Raiden should ask PFS for and use the provided path

LefterisJP commented 5 years ago

Problem Definition

Task

[ ] Raiden should ask the PFS for paths whenever it needs to make a transfer
[ ] It should process the PFS response and use the provided routes in the transfer
[ ] The above basically means that the routing logic needs to change from backtracking to trying the provided paths one by one.

Timeline

As discussed with Rakan, this has high priority for the PFS team and an implementation until end of January would be good.

palango commented 5 years ago

Please let me know how I can help here.

rakanalh commented 5 years ago

Raiden Routing Meeting notes:

Participants: @ulope @palango, @konradkonrad, @LefterisJP and @rakanalh

The purpose of the meeting was to discuss two topics:

Using source routing vs querying the PFS for routes at every hop.
If the changes from implementing the above are backwards-compatible or not.

Source routing vs query-at-every-hop approach

Source routing is an approach where the suggested route is attached to the message, while the alternative is to query the PFS at every hop so that a route is calculated by the PFS until target is reached.

Source Routing

Pros:

Route has to be calculated once
Route calculation fees will only be paid once

Cons:

Calculated route could become unusable during transfer (nodes going offline or out of capacity)
Cannot be enforced since the routes list are metadata of the transfer to suggest a potential route.
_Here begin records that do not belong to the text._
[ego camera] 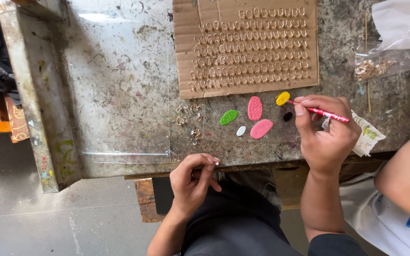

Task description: Painting small jewelry components and organizing them on a workbench.

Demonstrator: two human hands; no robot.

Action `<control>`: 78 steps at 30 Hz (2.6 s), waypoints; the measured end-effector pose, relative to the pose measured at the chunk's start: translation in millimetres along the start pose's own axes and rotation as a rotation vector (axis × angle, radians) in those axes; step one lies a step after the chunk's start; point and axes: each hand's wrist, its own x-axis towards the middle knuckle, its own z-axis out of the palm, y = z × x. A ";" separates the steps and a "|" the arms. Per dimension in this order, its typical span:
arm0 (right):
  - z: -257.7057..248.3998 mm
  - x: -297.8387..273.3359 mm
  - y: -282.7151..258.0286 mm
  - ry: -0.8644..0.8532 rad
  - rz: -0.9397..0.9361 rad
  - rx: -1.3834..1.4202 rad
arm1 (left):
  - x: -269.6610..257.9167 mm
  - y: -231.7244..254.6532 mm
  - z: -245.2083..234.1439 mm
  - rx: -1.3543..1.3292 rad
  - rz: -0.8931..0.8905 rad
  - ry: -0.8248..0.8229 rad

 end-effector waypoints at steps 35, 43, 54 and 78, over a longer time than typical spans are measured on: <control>-46.2 -90.4 33.2 0.354 -0.173 0.052 | -6.9 -5.4 -4.1 0.008 0.025 -0.061; -1.8 -24.2 -18.5 0.080 -0.113 0.134 | -4.1 -14.5 -7.8 -0.070 0.130 -0.052; 16.4 -22.2 -11.1 0.050 -0.134 0.047 | 8.7 -1.5 -8.4 -0.119 0.202 -0.058; 14.3 -19.9 -30.4 -0.053 -0.045 -0.027 | 5.5 11.3 2.7 0.007 0.039 0.018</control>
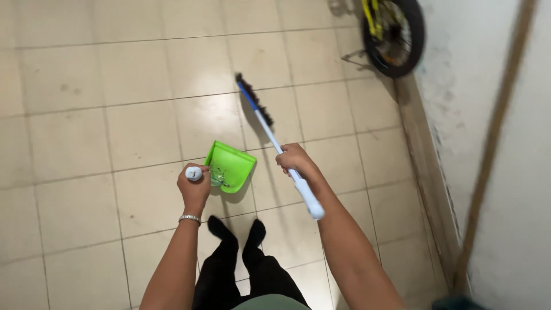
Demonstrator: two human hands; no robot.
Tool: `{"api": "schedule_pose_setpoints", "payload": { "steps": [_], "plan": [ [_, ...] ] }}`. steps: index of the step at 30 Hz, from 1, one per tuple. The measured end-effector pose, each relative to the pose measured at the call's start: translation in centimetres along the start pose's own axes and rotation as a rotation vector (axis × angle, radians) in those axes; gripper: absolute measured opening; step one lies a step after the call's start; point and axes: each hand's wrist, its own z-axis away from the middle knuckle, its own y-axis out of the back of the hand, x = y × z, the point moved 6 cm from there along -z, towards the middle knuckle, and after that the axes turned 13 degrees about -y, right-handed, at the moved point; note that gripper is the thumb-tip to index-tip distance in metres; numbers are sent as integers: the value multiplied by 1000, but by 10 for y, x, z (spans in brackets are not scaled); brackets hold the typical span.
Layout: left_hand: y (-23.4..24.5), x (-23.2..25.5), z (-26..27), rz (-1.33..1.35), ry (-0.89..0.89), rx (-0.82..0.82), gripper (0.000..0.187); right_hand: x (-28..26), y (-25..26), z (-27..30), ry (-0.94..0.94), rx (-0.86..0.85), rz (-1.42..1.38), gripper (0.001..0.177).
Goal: The recorder uses a broom and a dustpan to sweep debris from a tiled floor.
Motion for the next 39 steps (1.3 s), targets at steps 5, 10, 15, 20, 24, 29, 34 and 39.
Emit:
{"api": "schedule_pose_setpoints", "payload": {
  "steps": [5, 10, 15, 20, 24, 29, 34, 39],
  "plan": [
    [72, -27, -24, -9, 97, 183, 14, -56, -77, -58, 103, 83, 228, 49],
    [128, -60, -35, -41, 173, 304, 13, -52, -181, -121, 135, 9, 456, 42],
    [163, -83, -37, 4, 198, 365, 15, -70, -258, -60, 79, -218, 555, 37],
    [169, -80, -46, 23, 193, 289, 15, -188, -218, 85, -19, -232, 671, 54],
    [160, -76, -37, 17, 167, 235, 15, -169, -188, 40, 18, -189, 546, 60],
    [146, -60, -11, -26, 165, 111, 15, -121, -129, 3, 51, 5, 508, 38],
    [137, -52, 37, -50, 164, 79, 15, -26, -84, -59, 45, 144, 724, 16],
    [136, -50, 95, -34, 148, 20, 16, 89, -61, -65, -32, 197, 819, 23]
  ]
}}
Can be ignored by mediators.

Query PFS

Pros:

Provides an up-to-date usable route.
Relativly easier development time.

Cons:

Increased latency of the transfer given the each hop has to calculate the route to the next hop towards target.

@konradkonrad shared an opinion about fees:

I assume all fees operate on a minimal cost calculation. Now the problem with a source routing protocol (initiator pays for pfs and passes route along) is: Mediation fees set the incentives for forwarding without querying PFS, they pay for the capital cost of locking tokens/providing capacity and electricity for running the node, but they don’t set incentives for paying PFS as a Mediator. I believe, the fees should pay every node for knowing how to best route. Also, there is a second fee incentive+routing issue, that I did not bring up in the call: Doing RefundTransfers cannot pay out additional fees (afaict), but they lead to further capital cost/locked tokens. The only reason for doing a RefundTransfer can be to minimize my losses: I already payed capital cost, so refunding lowers the probability of the transfer timing out/expiring entirely. Again, that only works, if I expect the network to do optimal routing (source routing isn’t necessarily optimal over the whole path of a transfer). Worst case scenario: Initiators “find out” that the best way for getting a transfer through is “fan out”: do 5 simulaneous transfers and only reveal the secret of the first successful transfer. Therefore I believe we should align the incentives so that mediators knowledge about good routes is priced in, i.e. an implementation that does avoid any “Dead end routes” at the cost of more PFS queries…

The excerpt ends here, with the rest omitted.